Other genres that really came out big in the late 80s were the teenage romance/romcom, the adventure film (especially thanks to the Indiana Jones sequels) and generally films with kids or young teens as protagonists (Home Alone). Some movies even crossed these genres over (My Girl, The Goonies) or became crossovers with other genres (E.T., D.A.R.Y.L.).
Besides, this transitional era was also the big era of parody movies, usually made by either Zucker-Abrahams-Zucker or Mel Brooks. They had been around earlier (ZAZ’s Airplane!, Brooks’ Young Frankenstein, just to name a few), but it was ZAZ’s The Naked Gun and Brooks’ Spaceballs that really made this genre popular. Comedy films went big from the late 80s on in general, also because National Lampoon turned more and more of their sketches into films (or made completely new original films) and their protagonists into big movie stars.
However, in 1987 the music/dancing movie ended. It went out with a bang (Dirty Dancing), but it went out, mostly because it was impossible to top Dirty Dancing. Films like Strictly Ballroom felt like desperate attempts at squeezing some more money out of this genre.
I think there was also a shift in TV shows. The action series genre had been serious competition for crime shows but beaten to death by Glen A. Larson and whoever tried to be him, no matter how spiffy the high-tech gadgets were that were integral parts of these series (if any). The crime show kind of came back, but it wasn’t always all the same anymore. Instead of a hard-boiled plain-clothes cop or private detective, you would sometimes see a lawyer for example.

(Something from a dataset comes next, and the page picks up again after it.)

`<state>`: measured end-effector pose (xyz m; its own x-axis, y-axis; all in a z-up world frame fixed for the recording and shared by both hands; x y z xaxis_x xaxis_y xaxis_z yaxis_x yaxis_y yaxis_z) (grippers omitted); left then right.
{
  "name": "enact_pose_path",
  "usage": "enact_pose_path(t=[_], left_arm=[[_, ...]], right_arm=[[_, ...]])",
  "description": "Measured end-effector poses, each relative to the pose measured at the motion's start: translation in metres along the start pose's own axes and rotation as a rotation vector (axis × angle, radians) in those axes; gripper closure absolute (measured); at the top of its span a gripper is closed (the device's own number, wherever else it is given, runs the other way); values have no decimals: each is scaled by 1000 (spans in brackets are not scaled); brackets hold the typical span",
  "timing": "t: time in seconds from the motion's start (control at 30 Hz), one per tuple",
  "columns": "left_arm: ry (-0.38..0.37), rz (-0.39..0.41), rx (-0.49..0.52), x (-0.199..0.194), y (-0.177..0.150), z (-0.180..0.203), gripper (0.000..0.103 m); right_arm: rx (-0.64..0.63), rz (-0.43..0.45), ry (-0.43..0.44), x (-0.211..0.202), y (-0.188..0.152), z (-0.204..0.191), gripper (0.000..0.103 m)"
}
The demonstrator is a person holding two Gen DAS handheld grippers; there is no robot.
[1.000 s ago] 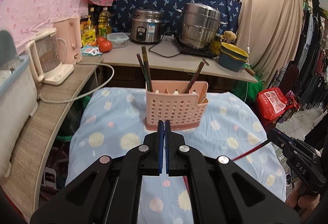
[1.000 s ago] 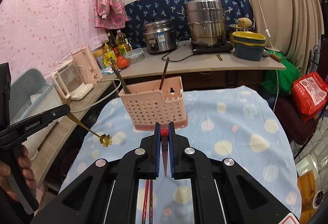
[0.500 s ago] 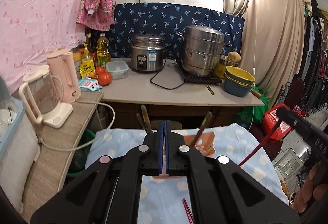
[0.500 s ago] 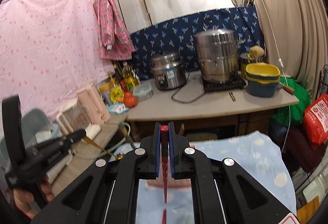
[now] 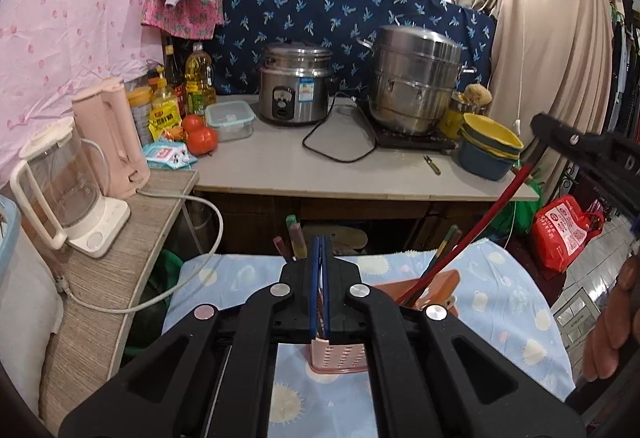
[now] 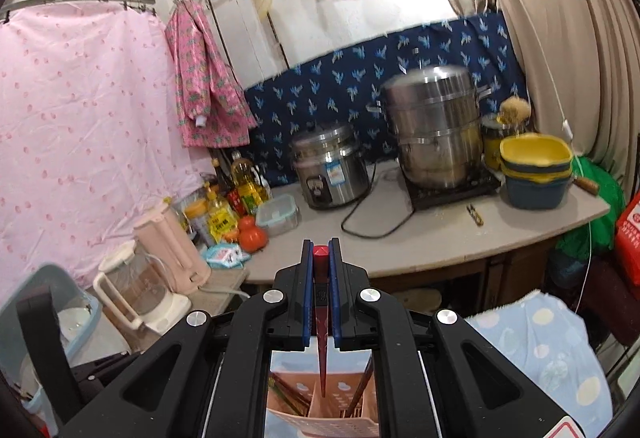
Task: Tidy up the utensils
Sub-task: 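Carry spoon and chopstick into the pink basket and open both tools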
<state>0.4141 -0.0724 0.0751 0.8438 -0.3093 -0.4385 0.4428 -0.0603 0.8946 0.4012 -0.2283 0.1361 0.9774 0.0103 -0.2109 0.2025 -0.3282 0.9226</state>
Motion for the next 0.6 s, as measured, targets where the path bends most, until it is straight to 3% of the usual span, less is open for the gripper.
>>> enact_pose_path(t=[0.3, 0.4, 0.43, 0.53, 0.6], left_arm=[[5, -65, -22, 28, -41, -7, 101], [16, -67, -28, 29, -47, -6, 99], [17, -69, -34, 28, -49, -6, 93], [39, -61, -51, 25, -49, -9, 61], [41, -55, -55, 21, -48, -8, 59]], right_arm=[[-24, -145, -37, 27, -79, 21, 95], [-29, -153, -51, 25, -86, 28, 83], [-25, -150, -53, 22, -87, 30, 72], [-17, -129, -59, 13, -84, 34, 61], [-17, -121, -62, 4, -82, 36, 60]])
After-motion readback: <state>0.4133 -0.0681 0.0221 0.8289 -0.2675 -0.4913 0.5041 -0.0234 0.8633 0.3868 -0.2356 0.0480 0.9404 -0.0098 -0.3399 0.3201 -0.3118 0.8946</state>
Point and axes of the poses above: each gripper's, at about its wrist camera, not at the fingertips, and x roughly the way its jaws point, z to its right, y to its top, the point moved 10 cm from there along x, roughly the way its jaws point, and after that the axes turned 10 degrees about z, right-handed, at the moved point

Probably the genre in TV shows that grew the fastest was the sitcom, especially that kind that was either produced in front of a live audience or, more often actually, fitted with a laughing track.
More or less classical science-fiction had been big in theatres (Star Wars trilogy, the first couple of Star Trek movies, The Black Hole etc.), but by the late 80s, it transitioned into TV again, especially when Star Trek: The Next Generation came out. The herald for this transition was probably Battlestar Galactica. That said, there wasn’t much room on TV for sci-fi shows next to the Star Trek series.
Let’s not forget TV animation. Most of what was around before the late 80s was either merchandise-driven or Hanna-Barbera, save for a few European productions and a few anime before we even knew what anime was (some of which were commissioned in Europe, by the way). And then came 1987, and with it came DuckTales and Disney’s definite start into serial animation. Just the years before, Disney had learned that quality matters in animation when their cheaply-made animated features were duped by their former animator Don Bluth who showed the world what animation could do. And now the result was an animated TV show that outshone just about everything else. Luckily, this wasn’t just a phase that ended in the mid-90s (although the Disney Afternoon did), it lasted quite a bit longer. Not only that, but in the wake of shows like DuckTales and Gummi Bears more and more studios began to produce animated TV shows, providing the childhood entertainment for the kids from the 1980s.